Fear. We all know what it is. We’re all familiar with its iconography, from the ghosts and gremlins of Halloween to the snakes and spiders and heights and dark enclosed spaces of “Fear Factor”. We all understand that, as negative as the word ‘fear’ seems, a little fear is good for you. Indeed, the very fact that you’re alive and reading this may be due in no small measure to the fear you experienced at some point when being afraid kept you alive.
But though we may be able to name many things that scare us, there is a lurking, hidden danger out there this Halloween you have probably never heard of, an invisible killer that has never starred in a horror flick or made it to the 10 Things That Scare You the Most list. It has never appeared in a nightmare. You won’t see it as a Halloween costume, or in a haunted house. But this faceless, nameless danger may be one of the biggest threats we face, as individuals and together as a society. It’s the danger that arises when we get risk wrong, when we’re more afraid than the evidence says we need to be, or not as afraid as the evidence says we ought to be. And the bogeyman that creates this danger is hidden deep inside you and me.
Perhaps we can start protecting ourselves from this monster in the closet by pulling it out into the light, and giving it a name. I call it The Perception Gap, the danger that arises when we’re too afraid or not afraid enough, and the choices we make, make things worse. The Perception Gap is the product of the subjective, instinctive Dr. Jekyll and Mr. Hyde way humans perceive and respond to risk. The Dr. Jekyll side of the system has served us well. It has mostly gotten things right, after all, and helped us get this far along evolution’s winding road. But we have to recognize the threatening Mr. Hyde side as well. While the subjective system we rely on to keep ourselves safe often makes the right call, it sometimes get things wrong, and leaves us too afraid or not afraid enough, and that produces a Perception Gap that gets us into trouble.
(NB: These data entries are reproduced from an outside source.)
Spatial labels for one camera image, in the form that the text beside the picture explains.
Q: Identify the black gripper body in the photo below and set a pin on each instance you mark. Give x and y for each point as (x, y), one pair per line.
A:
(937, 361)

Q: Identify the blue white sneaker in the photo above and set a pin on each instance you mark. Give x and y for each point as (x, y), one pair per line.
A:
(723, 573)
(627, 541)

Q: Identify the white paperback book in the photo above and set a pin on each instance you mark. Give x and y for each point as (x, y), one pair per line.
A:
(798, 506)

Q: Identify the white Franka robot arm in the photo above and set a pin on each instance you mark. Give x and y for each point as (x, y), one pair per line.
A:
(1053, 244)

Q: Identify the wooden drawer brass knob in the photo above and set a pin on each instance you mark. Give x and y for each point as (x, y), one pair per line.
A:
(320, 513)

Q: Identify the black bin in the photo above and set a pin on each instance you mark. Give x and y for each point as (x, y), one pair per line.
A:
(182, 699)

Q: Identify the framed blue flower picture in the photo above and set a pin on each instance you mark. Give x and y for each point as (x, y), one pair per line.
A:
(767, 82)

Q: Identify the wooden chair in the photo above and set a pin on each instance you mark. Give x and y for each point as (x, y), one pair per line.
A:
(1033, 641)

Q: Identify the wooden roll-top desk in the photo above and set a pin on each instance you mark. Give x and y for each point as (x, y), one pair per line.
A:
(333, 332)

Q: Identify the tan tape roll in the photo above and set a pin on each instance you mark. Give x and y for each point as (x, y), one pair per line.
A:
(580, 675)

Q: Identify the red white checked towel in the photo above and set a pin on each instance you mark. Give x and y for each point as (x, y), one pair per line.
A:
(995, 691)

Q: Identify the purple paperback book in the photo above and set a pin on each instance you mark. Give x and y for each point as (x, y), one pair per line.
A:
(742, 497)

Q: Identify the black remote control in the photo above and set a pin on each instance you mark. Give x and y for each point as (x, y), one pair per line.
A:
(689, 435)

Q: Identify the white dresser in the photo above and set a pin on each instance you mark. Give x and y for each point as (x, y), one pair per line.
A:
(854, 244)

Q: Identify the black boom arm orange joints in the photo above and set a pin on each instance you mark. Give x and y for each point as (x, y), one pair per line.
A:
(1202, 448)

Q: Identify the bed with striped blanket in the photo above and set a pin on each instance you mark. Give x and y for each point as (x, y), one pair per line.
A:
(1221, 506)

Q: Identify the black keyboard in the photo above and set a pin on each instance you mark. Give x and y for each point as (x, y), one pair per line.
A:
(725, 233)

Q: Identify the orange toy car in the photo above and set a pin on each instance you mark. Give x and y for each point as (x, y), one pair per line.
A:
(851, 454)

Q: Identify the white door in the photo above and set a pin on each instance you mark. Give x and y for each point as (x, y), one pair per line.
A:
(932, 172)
– Many people afraid of flying after the 9/11 terrorist attacks chose to drive, a far more dangerous way to travel, and the death toll on America’s roads soared in the first three months after those attacks.
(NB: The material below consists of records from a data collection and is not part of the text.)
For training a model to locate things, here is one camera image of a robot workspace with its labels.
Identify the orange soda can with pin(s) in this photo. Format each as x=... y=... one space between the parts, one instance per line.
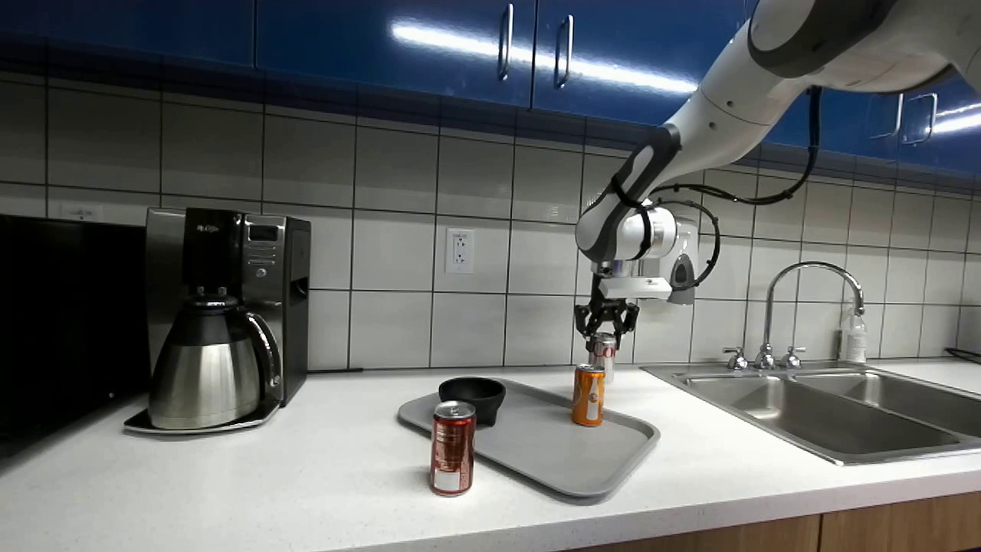
x=585 y=398

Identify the stainless steel double sink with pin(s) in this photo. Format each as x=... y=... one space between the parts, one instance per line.
x=836 y=409

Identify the grey plastic tray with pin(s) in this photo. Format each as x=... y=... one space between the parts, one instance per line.
x=553 y=448

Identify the clear soap bottle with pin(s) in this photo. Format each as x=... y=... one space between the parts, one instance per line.
x=852 y=339

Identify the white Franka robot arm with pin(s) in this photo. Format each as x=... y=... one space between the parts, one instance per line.
x=715 y=110

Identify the red soda can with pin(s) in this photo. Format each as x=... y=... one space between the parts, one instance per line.
x=451 y=448

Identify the white wall outlet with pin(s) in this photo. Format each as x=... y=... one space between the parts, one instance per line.
x=461 y=250

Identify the black steel coffee maker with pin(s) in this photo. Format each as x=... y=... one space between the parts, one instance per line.
x=277 y=296

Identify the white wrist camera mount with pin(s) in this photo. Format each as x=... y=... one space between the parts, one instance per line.
x=633 y=288

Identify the white wall soap dispenser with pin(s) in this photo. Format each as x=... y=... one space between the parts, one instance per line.
x=683 y=275

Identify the stainless steel carafe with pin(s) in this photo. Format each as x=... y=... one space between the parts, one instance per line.
x=210 y=371

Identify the chrome gooseneck faucet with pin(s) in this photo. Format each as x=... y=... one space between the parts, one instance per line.
x=813 y=267

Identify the blue upper cabinet door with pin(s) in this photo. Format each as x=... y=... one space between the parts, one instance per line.
x=123 y=26
x=868 y=117
x=954 y=133
x=387 y=49
x=633 y=42

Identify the black microwave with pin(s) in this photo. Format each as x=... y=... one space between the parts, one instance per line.
x=65 y=325

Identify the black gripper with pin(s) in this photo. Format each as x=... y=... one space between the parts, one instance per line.
x=610 y=309

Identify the black bowl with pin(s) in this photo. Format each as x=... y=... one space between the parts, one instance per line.
x=472 y=397
– People too afraid of vaccines, and not afraid enough of the contagious diseases the vaccines protect us from, choose not to vaccinate their children or themselves, and diseases that were all be eradicated are now breaking out again.
– A society freaked out about nuclear power drives energy policy that results in more reliance on coal, which may be less scary but is far far dirtier and deadlier.
Texting while driving. Spending more than half an hour in the sun without protection. Weighing too much. Too little concern about climate change. Too much about terrorism. Talk about a bogeyman! It’s stunning how ubiquitous the danger of the Perception Gap really is, how many choices we make that fly in the face of the facts, and raise our risk. With our superior mental abilities, shouldn’t we be able to do better than this?
The problem is, we give our cognitive mental abilities way too much credit. Risk perception is not a matter of carefully, consciously, objectively analyzing the evidence. It’s a mix of the facts and how those facts feel when we subconsciously apply a suite of mental shortcuts that help us make decisions when we only have some of the facts (which is almost always the case), and how those facts feel when seen through a complex set of emotional and instinctive filters, psychological ‘fear factors’ we have developed that help us subconsciously judge which facts feel scarier than others. Risk perception is a subjective blend of facts and feelings.
This system of reason and gut reaction is perfectly captured in Edgar Allen Poe’s short story “The Telltale Heart”, about the guy who committed a murder, hid the corpse under the floorboards, then as police interrogated him there in the room he thought he heard the victim’s heart pounding so loudly that he flipped out and confessed and told police where the body was. Still, Poe’s murderous protagonist professes his sanity and wisdom; “You fancy me mad,” he says. “Madmen know nothing. But you should have seen me. You should have seen how wisely I proceeded…” As he saw himself, he was wise, shrewd. As Poe reveals him, he was unable to see how his emotions led him to perceive a risk that wasn’t there. He was a victim of The Perception Gap.
And so are we, as long as we continue to deny the reality of this subjective, affective system, and smugly wrap ourselves in the false protection of our post-Enlightenment hubris about in the capacity of the human animal to reason. As long as we believe that we’re so smart that we can outsmart the instincts and emotions that inform our perception of risk, The Perception Gap will stay hidden, and continue to harm us.
So yes, this Halloween is as good a time as any to start recognizing the monster behind the mask you see in the mirror, the hidden hazard that is the way you and I and all of us perceive risk. Emily Dickinson was right:
One need not be a chamber to be haunted;
One need not be a house;
The brain has corridors surpassing
But so was Dorothy Thompson.
Fear grows in darkness; if you think there’s a bogeyman around, turn on the light.